YOUR TASK: Select, from the material below, each line with "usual" in it.

INPUT DATA:
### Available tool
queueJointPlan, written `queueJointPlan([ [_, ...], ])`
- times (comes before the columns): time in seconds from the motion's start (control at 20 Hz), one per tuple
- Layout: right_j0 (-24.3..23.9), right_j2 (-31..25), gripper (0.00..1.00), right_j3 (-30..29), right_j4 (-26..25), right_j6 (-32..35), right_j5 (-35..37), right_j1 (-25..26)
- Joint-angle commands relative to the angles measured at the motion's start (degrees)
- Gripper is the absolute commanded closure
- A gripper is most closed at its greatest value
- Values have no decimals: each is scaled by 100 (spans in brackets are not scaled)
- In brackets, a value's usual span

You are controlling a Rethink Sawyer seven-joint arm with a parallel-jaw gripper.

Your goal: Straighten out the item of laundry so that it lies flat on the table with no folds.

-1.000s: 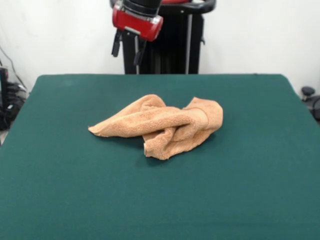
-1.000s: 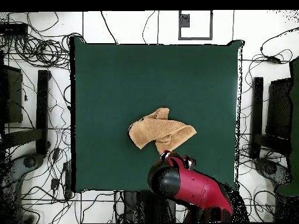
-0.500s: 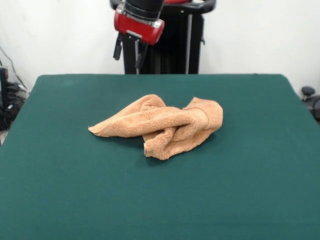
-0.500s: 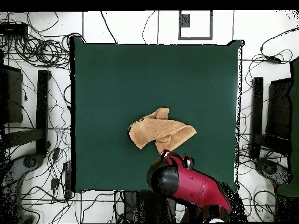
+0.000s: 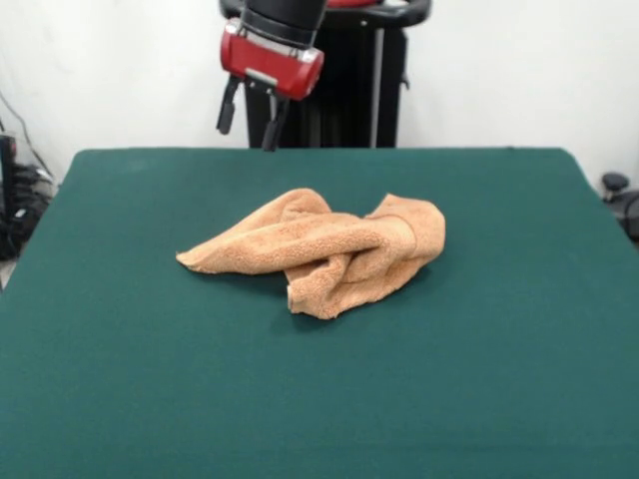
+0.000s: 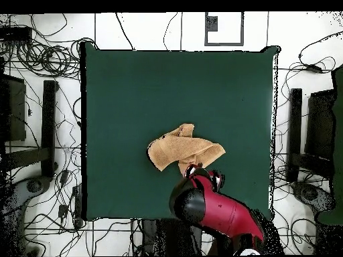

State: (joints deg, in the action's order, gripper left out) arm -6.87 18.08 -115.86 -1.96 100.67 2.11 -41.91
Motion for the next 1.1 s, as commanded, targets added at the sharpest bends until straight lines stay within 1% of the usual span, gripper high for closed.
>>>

TASK RESPONSE:
- In brackets, a value's usual span
Motion for the next 1.1 s, as commanded, targets added at the sharpest bends until straight lines stay within 1% of the usual span, gripper high for closed.

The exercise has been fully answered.